■ What you are asked to do
Give back the material word for word, every line included.

------------------------

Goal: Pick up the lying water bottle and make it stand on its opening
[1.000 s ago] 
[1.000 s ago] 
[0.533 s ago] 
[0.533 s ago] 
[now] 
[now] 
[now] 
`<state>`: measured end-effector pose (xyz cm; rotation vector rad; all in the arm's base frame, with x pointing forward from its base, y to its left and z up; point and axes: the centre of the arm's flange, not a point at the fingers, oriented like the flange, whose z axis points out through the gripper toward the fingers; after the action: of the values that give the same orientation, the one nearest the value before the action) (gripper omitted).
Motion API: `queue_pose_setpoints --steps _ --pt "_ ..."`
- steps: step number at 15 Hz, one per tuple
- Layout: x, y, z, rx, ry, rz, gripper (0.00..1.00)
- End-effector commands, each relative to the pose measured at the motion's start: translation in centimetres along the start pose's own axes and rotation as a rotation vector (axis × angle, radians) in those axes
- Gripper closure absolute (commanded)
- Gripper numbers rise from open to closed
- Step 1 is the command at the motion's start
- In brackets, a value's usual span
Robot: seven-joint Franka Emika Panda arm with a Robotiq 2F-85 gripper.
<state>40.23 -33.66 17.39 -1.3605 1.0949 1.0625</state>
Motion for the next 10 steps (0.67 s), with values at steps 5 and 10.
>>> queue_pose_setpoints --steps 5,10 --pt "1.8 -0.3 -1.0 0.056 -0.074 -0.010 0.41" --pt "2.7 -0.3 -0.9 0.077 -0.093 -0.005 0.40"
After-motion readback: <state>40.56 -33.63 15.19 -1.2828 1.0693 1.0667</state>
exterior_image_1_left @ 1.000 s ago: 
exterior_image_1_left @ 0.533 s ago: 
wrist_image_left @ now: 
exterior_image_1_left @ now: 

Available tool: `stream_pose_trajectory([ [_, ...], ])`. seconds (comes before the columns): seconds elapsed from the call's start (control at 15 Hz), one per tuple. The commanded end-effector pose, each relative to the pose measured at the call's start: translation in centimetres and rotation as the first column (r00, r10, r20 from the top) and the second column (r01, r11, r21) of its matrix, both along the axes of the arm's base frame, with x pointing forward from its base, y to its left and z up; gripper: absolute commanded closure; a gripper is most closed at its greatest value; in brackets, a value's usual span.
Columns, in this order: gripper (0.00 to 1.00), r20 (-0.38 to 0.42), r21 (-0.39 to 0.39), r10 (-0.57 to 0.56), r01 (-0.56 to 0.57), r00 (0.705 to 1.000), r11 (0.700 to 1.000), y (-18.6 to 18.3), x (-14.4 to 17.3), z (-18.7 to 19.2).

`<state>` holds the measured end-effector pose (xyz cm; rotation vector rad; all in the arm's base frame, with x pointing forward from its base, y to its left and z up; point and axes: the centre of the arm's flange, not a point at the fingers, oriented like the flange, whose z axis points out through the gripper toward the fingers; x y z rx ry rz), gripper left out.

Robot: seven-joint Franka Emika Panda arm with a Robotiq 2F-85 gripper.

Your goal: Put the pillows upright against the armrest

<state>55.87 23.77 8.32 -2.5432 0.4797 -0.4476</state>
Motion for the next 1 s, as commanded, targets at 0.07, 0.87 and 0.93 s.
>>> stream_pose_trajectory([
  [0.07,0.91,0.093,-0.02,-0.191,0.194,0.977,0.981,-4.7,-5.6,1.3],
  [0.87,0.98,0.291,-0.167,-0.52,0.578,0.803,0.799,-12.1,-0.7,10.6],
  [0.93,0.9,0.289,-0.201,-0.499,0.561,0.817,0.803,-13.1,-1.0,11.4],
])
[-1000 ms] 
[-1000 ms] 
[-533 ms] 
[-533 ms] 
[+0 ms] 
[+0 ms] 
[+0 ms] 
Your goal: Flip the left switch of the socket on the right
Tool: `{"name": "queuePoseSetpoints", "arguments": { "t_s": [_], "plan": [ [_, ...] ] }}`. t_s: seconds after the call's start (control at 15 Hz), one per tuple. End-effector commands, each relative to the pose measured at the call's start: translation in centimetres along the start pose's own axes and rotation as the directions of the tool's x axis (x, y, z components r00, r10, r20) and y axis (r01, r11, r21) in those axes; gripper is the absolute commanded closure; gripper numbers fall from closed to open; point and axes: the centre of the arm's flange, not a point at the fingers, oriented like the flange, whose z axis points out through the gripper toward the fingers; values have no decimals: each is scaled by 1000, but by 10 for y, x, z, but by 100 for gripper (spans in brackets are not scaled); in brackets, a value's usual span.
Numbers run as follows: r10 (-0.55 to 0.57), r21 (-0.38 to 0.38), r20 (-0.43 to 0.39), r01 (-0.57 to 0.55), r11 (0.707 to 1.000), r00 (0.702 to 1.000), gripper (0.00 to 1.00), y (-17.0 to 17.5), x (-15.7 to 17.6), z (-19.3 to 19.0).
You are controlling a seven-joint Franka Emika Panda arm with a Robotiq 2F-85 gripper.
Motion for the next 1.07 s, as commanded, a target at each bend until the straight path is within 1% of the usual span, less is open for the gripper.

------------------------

■ The completed task
Goal: Pick up the lying water bottle and make it stand on its opening
[1.000 s ago] 
[1.000 s ago] 
[0.533 s ago] 
[0.533 s ago] 
[now] 
[now] 
[now] 
`<state>`: measured end-effector pose (xyz cm; rotation vector rad; all in the arm's base frame, with x pointing forward from its base, y to its left and z up; point and axes: the centre of the arm's flange, not a point at the fingers, oriented like the flange, whose z axis points out through the gripper toward the fingers; after the action: of the values that give the same orientation, the one nearest the value before the action) (gripper omitted).
Motion API: `queue_pose_setpoints --steps _ --pt "_ ..."`
- steps: step number at 15 Hz, one per tuple
- Layout: x, y, z, rx, ry, rz, gripper (0.00..1.00)
- End-effector commands, each relative to the pose measured at the motion's start: translation in centimetres along the start pose's own axes and rotation as a rotation vector (axis × angle, radians) in those axes
- Gripper closure absolute (commanded)
- Gripper numbers rise from open to closed
- Step 1 is the command at the motion's start
- In brackets, a value's usual span
Robot: seven-joint Franka Emika Panda arm with a Robotiq 2F-85 gripper.
<state>40.23 -33.66 17.39 -1.3605 1.0949 1.0625</state>
Motion for the next 10 steps (0.67 s), with values at steps 5 and 10.
>>> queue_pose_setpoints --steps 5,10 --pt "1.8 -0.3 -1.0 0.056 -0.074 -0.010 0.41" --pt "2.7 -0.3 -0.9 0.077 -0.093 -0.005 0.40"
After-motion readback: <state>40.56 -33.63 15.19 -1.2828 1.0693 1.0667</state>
exterior_image_1_left @ 1.000 s ago: 
exterior_image_1_left @ 0.533 s ago: 
wrist_image_left @ now: 
exterior_image_1_left @ now: 

Available tool: `stream_pose_trajectory([ [_, ...], ])`. seconds (comes before the columns): seconds elapsed from the call's start (control at 15 Hz), one per tuple. The commanded end-effector pose, each relative to the pose measured at the call's start: translation in centimetres and rotation as the first column (r00, r10, r20 from the top) and the second column (r01, r11, r21) of its matrix, both along the axes of the arm's base frame, with x pointing forward from its base, y to its left and z up; gripper: absolute commanded closure; a gripper is most closed at its greatest value; in brackets, a value's usual span.
Columns, in this order: gripper (0.00 to 1.00), r20 (-0.38 to 0.42), r21 (-0.39 to 0.39), r10 (-0.57 to 0.56), r01 (-0.56 to 0.57), r00 (0.705 to 1.000), r11 (0.700 to 1.000), y (-18.6 to 18.3), x (-14.4 to 17.3), z (-18.7 to 19.2).

`<state>` holds the measured end-effector pose (xyz cm; rotation vector rad; all in the arm's base frame, with x pointing forward from its base, y to its left and z up; point and axes: the centre of the arm's flange, not a point at the fingers, oriented like the flange, whose z axis points out through the gripper toward the fingers; x y z rx ry rz), gripper left out.

Robot: seven-joint Franka Emika Panda arm with a Robotiq 2F-85 gripper.

Your goal: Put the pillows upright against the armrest

<state>55.87 23.77 8.32 -2.5432 0.4797 -0.4476</state>
Motion for the next 1 s, as commanded, targets at 0.07, 0.87 and 0.93 s.
>>> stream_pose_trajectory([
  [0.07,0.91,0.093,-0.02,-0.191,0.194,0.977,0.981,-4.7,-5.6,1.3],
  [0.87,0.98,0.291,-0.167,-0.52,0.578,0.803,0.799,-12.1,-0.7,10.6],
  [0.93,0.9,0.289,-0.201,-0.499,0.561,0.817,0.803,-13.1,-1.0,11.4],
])
[-1000 ms] 
[-1000 ms] 
[-533 ms] 
[-533 ms] 
[+0 ms] 
[+0 ms] 
[+0 ms] 
Your goal: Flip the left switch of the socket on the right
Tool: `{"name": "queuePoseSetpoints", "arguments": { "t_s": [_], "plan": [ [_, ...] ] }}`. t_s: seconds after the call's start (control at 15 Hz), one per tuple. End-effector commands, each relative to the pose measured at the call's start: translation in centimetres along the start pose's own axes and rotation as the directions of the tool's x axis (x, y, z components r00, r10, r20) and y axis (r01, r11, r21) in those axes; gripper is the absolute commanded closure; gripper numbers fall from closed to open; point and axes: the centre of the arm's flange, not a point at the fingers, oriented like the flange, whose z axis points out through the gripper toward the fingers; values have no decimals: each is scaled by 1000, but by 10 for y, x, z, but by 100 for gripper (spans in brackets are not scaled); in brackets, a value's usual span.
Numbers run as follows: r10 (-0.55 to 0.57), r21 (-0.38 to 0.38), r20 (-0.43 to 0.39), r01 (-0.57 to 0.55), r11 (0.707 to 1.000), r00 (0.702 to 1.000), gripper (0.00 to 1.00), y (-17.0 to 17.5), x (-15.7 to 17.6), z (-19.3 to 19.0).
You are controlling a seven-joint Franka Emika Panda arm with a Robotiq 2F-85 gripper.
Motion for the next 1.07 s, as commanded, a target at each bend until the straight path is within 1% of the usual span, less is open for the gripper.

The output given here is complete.